= House demolition in Ethiopia (2019–present) =

Ethiopian government house demolition campaign

Many buildings have been demolished by the government of Ethiopia under Prime Minister Abiy Ahmed since early 2019, with 12,000 homes planned to be demolished for the purpose of rebuilding smart city. The project was targeted toward Addis Ababa and Oromia, in the towns of Sebeta, Buraryu, Lagatafo Lagadadi, Sululta, Ermojo, and Gelan. Residents have criticized the government demolition, claiming they paid taxes to the government properties, and the government is illegally taking undue advantage to confiscate for the Oromia government.

The house destruction has led to violence and protests in some areas. The Amhara Association of America claims that Oromia authorities have used house demolition to displace, assault and detain ethnic Amharas between 9 January and 31 January 2023.

==History==
Since early 2019, the Ethiopian government under Abiy Ahmed administration begun large-scale house demolition that deemed "illegal property" in Addis Ababa and the Oromia Region in the area of Sebeta, Buraryu, Legetafo, Legedadi, Sululta, Ermojo, and Galan towns, with 12,000 houses destroyed by the government, which led to further unrest in the country. On 19 February 2019, bulldozers raided into Legetafo area and demolished 3,000 homes, leaving thousands homeless and ruining business activities. Mayor of Legetafo Legedadi Habiba Sirajs supported the demolition as a necessary step corresponding to the 2017 master plan, which was part of urban strategies. According to a 29 April 2020 report released by Amnesty International, at least 1,000 people were left homeless amid the COVID-19 pandemic, mostly laborer over three weeks.

According to the Ethiopian Human Rights Council, houses in Yeka and Bole districts are commonly demolished. Residents allege that they paid taxes and the demolition is "illegal to take advantage for Oromia government". Liliana Farha, the U.N. Special Rapporteur for Adequate Housing, told her concern over the house demolition in Legetafo and Legedadi, stating "The rapporteur will be investigating this issue and reminds all actors involved that forced evictions constitute an egregious violation of the right to housing." Activist Jawar Mohammed said that the government is irresponsible to demolish resident houses because they do not offer sufficient housing for them, after which the residents built "moon houses", a house illegally built overnight. The victims often targeted toward residents with low-income economy. The Ethiopian Institution of the Ombudsman (EIO) criticized the government action. Chief Executive Ombudsman of EIO, Endale Haile, spoke on Ahadu Radio that the government demolition campaign is indiscriminate regardless of people's conditions to have acquire homes.

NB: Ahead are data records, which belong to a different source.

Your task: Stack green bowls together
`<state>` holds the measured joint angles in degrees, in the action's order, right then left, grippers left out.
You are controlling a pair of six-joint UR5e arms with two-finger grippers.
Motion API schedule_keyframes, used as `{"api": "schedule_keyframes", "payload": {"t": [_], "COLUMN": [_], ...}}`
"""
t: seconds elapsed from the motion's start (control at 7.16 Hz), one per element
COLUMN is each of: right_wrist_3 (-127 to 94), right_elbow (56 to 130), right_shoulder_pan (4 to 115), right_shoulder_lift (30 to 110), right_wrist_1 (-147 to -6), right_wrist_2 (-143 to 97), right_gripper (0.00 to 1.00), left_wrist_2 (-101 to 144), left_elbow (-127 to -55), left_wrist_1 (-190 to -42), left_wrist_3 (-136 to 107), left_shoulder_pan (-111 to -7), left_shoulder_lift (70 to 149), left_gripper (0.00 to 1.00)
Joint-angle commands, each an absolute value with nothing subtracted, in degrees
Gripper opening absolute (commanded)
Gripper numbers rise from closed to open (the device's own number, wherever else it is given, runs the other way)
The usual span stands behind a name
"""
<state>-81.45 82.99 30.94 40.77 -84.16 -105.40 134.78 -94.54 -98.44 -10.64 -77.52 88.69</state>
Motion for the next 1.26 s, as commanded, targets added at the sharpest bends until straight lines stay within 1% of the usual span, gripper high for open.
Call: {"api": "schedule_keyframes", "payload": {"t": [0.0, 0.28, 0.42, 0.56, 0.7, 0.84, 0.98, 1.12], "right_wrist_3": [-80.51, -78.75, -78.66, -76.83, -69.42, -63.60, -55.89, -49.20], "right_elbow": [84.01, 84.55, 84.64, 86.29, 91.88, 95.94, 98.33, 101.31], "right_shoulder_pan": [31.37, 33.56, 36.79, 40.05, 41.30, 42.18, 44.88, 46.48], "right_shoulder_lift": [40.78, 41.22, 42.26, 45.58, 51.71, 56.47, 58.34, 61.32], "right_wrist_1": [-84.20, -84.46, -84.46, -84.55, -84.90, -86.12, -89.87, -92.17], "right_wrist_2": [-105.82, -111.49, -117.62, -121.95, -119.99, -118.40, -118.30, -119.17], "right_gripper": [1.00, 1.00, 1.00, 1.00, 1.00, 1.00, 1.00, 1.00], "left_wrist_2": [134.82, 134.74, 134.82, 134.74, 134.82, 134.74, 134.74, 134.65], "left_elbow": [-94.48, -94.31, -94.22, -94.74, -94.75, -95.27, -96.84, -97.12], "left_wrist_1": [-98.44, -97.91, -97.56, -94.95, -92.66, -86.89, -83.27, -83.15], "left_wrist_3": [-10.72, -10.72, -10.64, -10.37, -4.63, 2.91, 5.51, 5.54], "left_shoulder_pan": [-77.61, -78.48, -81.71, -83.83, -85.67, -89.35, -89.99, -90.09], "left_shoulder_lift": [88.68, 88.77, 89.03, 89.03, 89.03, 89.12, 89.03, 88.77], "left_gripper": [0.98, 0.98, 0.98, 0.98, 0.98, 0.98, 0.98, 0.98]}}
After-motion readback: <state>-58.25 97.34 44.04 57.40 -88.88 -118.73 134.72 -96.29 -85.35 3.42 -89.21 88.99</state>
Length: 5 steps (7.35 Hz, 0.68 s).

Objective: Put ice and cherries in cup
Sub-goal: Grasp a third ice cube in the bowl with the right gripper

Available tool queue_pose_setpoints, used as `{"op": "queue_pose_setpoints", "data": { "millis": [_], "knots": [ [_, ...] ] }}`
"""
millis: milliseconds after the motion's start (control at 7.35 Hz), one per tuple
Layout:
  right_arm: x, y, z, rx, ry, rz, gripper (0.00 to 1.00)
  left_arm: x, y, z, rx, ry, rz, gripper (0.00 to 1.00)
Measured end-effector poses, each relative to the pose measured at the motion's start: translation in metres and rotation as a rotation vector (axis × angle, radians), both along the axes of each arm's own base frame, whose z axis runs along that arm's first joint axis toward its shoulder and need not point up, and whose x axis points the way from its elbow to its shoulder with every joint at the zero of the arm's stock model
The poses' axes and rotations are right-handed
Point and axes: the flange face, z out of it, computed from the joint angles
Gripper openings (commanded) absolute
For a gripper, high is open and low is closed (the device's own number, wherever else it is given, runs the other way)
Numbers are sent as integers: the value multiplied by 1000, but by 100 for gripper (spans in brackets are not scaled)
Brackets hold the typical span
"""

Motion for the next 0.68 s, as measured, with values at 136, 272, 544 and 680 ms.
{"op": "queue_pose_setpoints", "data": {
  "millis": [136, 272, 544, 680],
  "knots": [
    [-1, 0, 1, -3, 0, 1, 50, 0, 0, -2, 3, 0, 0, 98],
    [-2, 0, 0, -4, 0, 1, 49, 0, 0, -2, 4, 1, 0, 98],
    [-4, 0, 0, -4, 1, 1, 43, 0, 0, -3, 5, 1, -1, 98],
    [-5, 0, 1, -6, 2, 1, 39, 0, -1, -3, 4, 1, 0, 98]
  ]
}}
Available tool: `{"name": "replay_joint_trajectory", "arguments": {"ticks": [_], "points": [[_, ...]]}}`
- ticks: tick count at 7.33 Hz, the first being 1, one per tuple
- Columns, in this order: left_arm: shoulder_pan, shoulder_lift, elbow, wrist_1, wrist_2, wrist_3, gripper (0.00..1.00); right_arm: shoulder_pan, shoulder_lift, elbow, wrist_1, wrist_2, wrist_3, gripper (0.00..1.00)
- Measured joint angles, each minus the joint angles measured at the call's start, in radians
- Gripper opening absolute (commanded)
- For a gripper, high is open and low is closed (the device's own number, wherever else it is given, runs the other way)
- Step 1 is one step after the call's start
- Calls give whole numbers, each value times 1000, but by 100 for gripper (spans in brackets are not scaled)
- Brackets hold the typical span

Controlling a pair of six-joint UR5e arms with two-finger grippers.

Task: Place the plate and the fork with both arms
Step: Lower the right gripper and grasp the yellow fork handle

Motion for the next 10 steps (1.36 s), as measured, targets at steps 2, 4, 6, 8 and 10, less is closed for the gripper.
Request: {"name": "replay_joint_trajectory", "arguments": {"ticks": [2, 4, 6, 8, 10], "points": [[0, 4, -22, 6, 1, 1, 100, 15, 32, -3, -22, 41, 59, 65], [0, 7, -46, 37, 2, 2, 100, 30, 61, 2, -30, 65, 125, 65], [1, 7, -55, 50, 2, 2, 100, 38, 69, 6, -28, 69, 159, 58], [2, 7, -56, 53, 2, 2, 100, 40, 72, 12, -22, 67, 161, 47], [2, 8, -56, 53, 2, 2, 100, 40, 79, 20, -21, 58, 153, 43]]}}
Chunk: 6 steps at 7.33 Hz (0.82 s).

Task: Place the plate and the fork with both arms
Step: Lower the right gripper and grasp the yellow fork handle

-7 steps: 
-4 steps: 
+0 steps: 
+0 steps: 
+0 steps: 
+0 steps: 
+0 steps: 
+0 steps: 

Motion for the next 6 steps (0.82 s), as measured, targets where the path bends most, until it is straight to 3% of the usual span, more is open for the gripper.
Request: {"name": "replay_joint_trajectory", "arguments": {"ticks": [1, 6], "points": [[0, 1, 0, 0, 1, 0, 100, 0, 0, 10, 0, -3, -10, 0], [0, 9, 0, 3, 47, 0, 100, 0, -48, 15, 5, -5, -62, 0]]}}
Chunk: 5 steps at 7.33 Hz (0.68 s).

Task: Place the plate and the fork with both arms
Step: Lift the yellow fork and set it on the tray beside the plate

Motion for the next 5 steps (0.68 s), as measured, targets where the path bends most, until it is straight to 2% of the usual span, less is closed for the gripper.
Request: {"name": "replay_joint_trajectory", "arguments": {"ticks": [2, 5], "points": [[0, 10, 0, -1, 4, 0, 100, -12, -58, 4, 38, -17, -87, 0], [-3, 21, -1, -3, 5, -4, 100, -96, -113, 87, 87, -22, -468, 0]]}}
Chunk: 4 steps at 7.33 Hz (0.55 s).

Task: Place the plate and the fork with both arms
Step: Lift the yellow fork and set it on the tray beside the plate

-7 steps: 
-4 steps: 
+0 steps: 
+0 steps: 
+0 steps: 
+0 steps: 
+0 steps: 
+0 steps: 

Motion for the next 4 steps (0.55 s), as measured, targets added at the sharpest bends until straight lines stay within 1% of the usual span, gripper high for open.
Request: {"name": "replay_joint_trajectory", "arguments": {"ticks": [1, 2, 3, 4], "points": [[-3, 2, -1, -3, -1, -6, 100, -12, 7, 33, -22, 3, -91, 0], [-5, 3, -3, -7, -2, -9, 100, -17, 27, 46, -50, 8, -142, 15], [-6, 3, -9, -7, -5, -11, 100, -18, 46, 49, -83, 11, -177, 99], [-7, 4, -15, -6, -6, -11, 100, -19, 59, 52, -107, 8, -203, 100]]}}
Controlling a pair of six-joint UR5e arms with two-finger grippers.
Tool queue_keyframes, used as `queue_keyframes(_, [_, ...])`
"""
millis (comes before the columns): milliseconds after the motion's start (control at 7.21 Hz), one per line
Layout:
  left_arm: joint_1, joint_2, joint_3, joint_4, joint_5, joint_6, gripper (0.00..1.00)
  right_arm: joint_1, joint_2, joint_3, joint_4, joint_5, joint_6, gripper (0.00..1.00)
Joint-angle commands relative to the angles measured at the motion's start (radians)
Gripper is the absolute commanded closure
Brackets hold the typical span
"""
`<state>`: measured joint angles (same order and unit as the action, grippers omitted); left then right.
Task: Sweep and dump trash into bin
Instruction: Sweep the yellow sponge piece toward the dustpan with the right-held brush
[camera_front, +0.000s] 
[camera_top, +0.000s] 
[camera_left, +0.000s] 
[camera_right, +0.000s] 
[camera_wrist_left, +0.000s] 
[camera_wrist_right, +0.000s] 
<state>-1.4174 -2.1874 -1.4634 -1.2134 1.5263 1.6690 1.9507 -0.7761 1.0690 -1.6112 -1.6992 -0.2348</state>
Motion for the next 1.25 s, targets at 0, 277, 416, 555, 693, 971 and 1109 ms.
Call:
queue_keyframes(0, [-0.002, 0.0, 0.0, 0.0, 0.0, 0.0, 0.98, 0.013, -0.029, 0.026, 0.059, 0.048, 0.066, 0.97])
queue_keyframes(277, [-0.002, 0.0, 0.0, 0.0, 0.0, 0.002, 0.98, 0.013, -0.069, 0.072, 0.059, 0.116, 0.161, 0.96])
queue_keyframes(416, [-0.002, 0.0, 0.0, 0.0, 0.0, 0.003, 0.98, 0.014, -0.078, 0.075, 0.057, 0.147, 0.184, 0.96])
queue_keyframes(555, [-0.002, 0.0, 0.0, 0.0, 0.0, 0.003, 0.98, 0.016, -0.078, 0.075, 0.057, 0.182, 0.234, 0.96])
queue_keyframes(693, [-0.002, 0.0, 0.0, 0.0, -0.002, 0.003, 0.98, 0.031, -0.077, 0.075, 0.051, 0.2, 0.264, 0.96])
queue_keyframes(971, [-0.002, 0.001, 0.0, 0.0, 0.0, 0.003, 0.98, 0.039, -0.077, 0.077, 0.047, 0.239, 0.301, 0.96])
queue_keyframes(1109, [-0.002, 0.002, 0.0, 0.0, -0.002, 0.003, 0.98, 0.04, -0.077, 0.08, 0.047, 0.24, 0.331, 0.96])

As of February 2023, about 80% houses would be wiped out according to information gathered by the city's administration. Churches and mosques have also been targeted. On 26 May 2023, Ethiopian Muslims protested near the Grand Anwar Mosque to protest the government's decision to destroy 30 mosques in the newly established "Sheger City", formerly Oromia Special Zone Surrounding Finfinne. The Addis Ababa Federal Police stormed the protesters, and in response the protesters threw stones, which killed two people. The Ethiopian Islamic Affairs Supreme Council and the Oromia Region Islamic Affairs Council condemned the police action against the protesters. According to Amhara Association of America, the Oromia authorities continued house demolition that belonged to ethnic Amhara, started arbitrary arrests, and tortured prisoners between 9 January and 31 January 2023. In March 2024, the government under Addis Ababa City Administration relaunched demolition in Piassa. Many historical sites has been razed, including cafés, shops, bar and restaurants and jewelries houses. From 2024, the Addis Ababa City Corridor Project was launched to upgrade key routes and improve connectivity among the corridors. It was expected to be completed in 2025.